Die Diskontinuität besteht auch zwischen dem Gesetz, das Zuchtmeister-Funktion hatte, und dem
Reifestatus in Christus. Schatten und Gesetz kennzeichnen den Alten Bund, die Wirklichkeit und
Reife in Christus den Neuen Bund. Auf das Thema Neuer und Alter Bund geht Arnd Bretschneider
jedoch, wie bereits erwähnt, gar nicht näher ein.

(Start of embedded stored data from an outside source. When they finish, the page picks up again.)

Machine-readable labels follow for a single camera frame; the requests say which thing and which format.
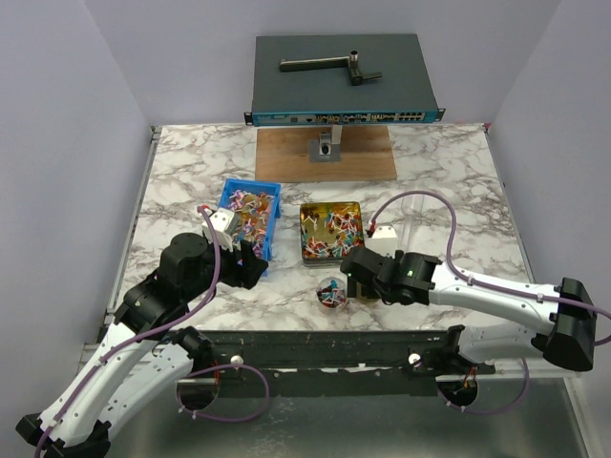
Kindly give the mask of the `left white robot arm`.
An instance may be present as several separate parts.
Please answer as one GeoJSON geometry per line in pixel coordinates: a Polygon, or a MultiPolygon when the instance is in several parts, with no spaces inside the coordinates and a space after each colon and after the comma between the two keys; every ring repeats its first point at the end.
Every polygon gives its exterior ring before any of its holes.
{"type": "Polygon", "coordinates": [[[125,425],[173,382],[204,375],[216,359],[209,340],[192,326],[171,328],[194,315],[196,297],[214,299],[222,282],[253,288],[268,263],[243,241],[226,248],[217,235],[174,236],[158,268],[131,288],[93,356],[69,387],[40,413],[24,416],[19,435],[37,457],[103,457],[125,425]]]}

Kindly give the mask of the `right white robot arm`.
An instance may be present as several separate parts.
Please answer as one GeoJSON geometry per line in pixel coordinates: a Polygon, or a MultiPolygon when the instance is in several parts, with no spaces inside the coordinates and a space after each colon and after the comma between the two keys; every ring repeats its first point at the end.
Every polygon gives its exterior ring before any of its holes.
{"type": "Polygon", "coordinates": [[[557,367],[586,372],[594,366],[597,314],[581,281],[558,285],[476,278],[440,259],[398,251],[382,256],[366,247],[340,265],[350,280],[388,304],[462,307],[505,320],[503,325],[464,329],[439,350],[452,374],[490,359],[540,357],[557,367]]]}

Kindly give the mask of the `clear glass jar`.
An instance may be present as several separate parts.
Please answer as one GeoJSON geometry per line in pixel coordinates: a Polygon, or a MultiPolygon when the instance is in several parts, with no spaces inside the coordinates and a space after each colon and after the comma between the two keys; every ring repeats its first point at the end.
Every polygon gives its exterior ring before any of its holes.
{"type": "Polygon", "coordinates": [[[320,308],[328,313],[339,312],[348,302],[346,283],[336,277],[322,279],[316,288],[316,298],[320,308]]]}

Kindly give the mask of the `clear plastic scoop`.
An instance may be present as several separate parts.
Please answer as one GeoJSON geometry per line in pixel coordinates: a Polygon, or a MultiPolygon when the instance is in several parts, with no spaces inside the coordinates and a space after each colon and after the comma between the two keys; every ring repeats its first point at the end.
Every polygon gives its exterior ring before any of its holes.
{"type": "Polygon", "coordinates": [[[417,217],[423,209],[424,197],[420,194],[410,195],[402,198],[401,211],[404,224],[400,237],[400,247],[407,251],[416,232],[417,217]]]}

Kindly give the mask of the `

Ebenfalls eine Schwäche ist sein Versäumnis, den für ein heilsgeschichtliches Verständnis wichtigen
Begriff „Reich Gottes“ zu diskutieren. Stattdessen setzt er einfach voraus, dass das Reich Christi noch
zukünftig und irdisch sei. Eine Schlüsselstelle wäre hier aber Psalm 110,1, der am häufigsten im NT
zitierte AT-Vers. Nach Apg 2,30-35; 1Kor 15,24-28 und Hebr 10,12-13, wo dieser Vers zitiert wird,
ist jetzt die Zeit, da Christus auf dem Thron Davids sitzt und wartet, bis alle Feinde zu seinen Füßen
gelegt sind. Dann wird er das Reich Gott, dem Vater, übergeben, und dann wird das Reich vom
„Thron Gottes und des Lammes“ (Offb 22,3) aus regiert werden. Arnd Bretschneider geht auf diese
Schriftstellen und das Thema Reich Gottes bzw. Christi nicht näher ein.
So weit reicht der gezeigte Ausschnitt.